*What you should do*
Transcribe only the lines of the listing below from the one holding "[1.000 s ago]" through the one holding "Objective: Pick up", inclusive, without any change.

BEGIN

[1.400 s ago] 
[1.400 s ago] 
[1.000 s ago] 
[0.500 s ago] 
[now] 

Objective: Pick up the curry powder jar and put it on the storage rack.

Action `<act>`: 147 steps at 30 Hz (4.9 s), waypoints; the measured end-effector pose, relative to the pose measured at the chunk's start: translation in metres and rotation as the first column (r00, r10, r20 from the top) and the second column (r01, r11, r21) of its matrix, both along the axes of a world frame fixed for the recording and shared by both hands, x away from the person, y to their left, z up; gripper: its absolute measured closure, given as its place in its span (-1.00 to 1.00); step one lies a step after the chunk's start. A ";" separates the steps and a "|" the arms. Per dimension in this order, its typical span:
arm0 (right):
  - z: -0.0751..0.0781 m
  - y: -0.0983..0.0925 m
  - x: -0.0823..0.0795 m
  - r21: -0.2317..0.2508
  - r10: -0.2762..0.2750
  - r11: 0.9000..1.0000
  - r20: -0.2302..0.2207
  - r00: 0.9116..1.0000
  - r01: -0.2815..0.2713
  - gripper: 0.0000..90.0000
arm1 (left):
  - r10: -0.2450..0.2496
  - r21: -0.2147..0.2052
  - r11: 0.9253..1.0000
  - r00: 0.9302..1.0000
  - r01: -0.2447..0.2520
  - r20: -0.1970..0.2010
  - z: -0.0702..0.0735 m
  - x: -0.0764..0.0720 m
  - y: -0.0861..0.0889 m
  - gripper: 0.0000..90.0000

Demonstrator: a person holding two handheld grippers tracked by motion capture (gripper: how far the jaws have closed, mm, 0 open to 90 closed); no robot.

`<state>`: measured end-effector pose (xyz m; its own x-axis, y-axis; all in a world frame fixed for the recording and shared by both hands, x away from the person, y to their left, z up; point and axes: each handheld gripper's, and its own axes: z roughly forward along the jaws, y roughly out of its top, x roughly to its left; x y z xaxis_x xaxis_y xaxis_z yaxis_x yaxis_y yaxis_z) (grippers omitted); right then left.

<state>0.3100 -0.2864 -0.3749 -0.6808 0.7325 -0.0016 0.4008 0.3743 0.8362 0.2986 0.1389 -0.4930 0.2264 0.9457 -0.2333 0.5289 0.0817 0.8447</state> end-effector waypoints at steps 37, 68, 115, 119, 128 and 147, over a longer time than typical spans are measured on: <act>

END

*Your solution*
[1.000 s ago] 
[0.500 s ago] 
[now] 

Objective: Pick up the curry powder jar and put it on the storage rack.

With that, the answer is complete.